Oczekiwanie jest okropne. Siedzenie bezczynne i czekanie na to, co może się wydarzyć, pogłębia tylko mój strach. Ja z Lucasem trzymamy się dobrze, ale Andrea opada z sił. Od dawna nie miała w buzi nawet kropli wody.

Gdy wuj pojawia się ponownie w pokoju, wiem, że ojciec przybył. Czuję ulgę, ale i też strach. Widząc ojca w drzwiach, coś we mnie pęka, z oczu zaczynają płynąć mi łzy, a moje ciało jeszcze mocniej drży.

— Wreszcie postanowiłeś się pojawić. Powiem szczerze, że długo musiałem na ciebie czekać — mówi to z cwanym uśmieszkiem.

— Co ci odbiło? Dlaczego więzisz moją córkę? — pyta ojciec podenerwowany.

— Masz bardzo wścibską córkę. To nie moja wina, że się wtrąca nie w swoje sprawy. Ostrzegałem ją. — Wzrusza ramionami.

— Uwolnij ją, proszę.

— Najpierw dasz mi informacje o Hannie — rzekł stanowczo.

Ojciec nic nie odpowiada, ale gdy słychać szmer, spogląda za siebie zaskoczony.

— Nie musi. Sama tu przyjechałam.

Niespodziewanie w progu pojawia się blond włosa kobieta.
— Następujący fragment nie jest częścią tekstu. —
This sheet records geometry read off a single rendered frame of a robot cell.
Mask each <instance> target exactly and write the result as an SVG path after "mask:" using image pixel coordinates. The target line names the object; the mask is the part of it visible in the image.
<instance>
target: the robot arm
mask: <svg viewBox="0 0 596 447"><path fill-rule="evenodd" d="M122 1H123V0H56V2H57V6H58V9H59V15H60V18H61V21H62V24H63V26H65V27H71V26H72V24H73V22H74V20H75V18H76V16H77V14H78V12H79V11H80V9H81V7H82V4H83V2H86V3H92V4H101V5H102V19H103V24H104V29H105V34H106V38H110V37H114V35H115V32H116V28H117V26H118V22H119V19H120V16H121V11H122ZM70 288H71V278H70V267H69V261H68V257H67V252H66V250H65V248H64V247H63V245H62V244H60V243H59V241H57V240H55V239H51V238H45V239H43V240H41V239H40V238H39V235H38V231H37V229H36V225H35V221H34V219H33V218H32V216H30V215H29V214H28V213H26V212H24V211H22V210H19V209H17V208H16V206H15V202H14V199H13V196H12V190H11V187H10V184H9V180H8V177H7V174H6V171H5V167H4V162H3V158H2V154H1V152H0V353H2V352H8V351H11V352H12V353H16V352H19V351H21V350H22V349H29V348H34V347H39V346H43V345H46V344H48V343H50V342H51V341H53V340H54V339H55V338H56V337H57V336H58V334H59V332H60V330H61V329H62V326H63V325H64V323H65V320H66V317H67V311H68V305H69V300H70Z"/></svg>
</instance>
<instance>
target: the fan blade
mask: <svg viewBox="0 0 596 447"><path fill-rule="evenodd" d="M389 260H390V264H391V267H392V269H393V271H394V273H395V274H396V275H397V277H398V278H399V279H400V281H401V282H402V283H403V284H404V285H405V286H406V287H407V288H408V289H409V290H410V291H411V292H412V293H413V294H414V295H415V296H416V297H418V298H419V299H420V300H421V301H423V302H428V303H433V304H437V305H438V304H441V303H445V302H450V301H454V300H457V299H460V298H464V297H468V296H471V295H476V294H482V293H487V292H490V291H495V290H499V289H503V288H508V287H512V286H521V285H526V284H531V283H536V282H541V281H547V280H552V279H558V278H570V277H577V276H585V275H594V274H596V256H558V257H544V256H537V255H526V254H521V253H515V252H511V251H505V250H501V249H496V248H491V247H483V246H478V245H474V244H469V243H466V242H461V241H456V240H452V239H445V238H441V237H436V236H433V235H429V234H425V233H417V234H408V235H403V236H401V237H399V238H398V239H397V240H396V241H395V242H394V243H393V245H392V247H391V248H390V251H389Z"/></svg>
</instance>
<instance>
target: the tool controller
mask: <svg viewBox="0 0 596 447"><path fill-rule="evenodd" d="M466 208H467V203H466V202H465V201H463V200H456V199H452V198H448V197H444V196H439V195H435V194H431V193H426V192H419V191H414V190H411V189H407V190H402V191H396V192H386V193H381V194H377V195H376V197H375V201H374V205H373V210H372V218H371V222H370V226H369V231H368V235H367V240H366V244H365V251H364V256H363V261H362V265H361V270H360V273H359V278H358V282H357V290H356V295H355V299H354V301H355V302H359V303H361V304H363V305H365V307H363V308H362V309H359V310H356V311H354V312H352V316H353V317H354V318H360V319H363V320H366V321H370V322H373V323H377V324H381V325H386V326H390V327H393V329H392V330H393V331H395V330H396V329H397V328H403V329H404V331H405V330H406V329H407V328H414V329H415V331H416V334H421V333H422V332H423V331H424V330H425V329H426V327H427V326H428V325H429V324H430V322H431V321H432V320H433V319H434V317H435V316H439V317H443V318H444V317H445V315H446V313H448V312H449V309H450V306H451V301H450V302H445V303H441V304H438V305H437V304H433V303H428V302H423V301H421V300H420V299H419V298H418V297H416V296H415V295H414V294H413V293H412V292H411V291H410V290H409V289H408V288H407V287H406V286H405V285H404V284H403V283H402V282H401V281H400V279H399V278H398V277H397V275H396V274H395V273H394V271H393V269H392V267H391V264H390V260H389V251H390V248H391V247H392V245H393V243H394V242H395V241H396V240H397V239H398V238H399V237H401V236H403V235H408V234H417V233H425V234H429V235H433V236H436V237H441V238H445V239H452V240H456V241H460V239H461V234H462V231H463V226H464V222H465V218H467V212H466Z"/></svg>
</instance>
— Mówiłem, że masz poczekać.

— Hanna!

— Mamo?

Zdziwione miny mojego ojca i Hanny zwalają mnie z nóg.
Oni nie wiedzą nic o Paulu, nie wiedzą, że jest jej synem?
To może dlatego ojciec nie chciał nic blondynowi o niej powiedzieć. Myślał, że on pracuje dla Evansa.

— John! — mówi Hanna i kieruję się do blondyna.

— Kim jest John? — pyta zdziwiony Paul.

— To jak masz na imię?

— Paul.

— Jak mogłeś tyle lat ukrywać, że Paul to John. Mówiłeś, że wywiozłeś go daleko, a ja tyle lat go szukałem! — krzyczy Philip, grożąc przy tym nerwowo palcem. — Hanna ja nie wiedziałem, gdybym wiedział, ty też byś o tym wiedziała.

— Wiem Phil.

— John to znaczy Paul czy mogę cię przytulić? — pyta Hanna, wyciągając ręce w jego stronę.

Blondyn z początku jest zdziwiony tą reakcją, ale gdy dochodzi do niego, co się dzieje, podchodzi do niej i mocno przytula. Ich zadowolone miny rekompensują wszystko.
Mogę tylko domyślać się, co on teraz czuje.

Ojciec, wykorzystując całe zamieszanie i dekoncentracje Evansa, podchodzi do mnie i szybkim ruchem zdejmuje mi plaster. Powoli rozplątuje mi ręce i nogi. Gdy jestem wolna, robię to samo z Lucasem, a tata z Andreą.

— Wszystko dobrze? — pyta Philip, oglądając przy tym moje dłonie i szyję.

— Tak. — Kiwam głową na potwierdzenie. — Tato co tu się dzieje?

— Kochanie zostaw to, to nie są wasze sprawy. Uciekajcie stąd. Lucas zabierz ją!

— Emma chodźmy — prosi Lucas.

— Tato nie zostawię cię tu.

— Córciu, poradzę sobie. Twoje bezpieczenstwo jest najważniejsze.

Czując dłoń Lucasa na ramieniu, spoglądam na ojca, ma takie smutne i błagalne oczy. Następnie patrzę na Andreę, jest przemęczona i osłabiona. Musimy ją zabrać stąd jak najdalej! Gdy będzie bezpieczna, wrócimy!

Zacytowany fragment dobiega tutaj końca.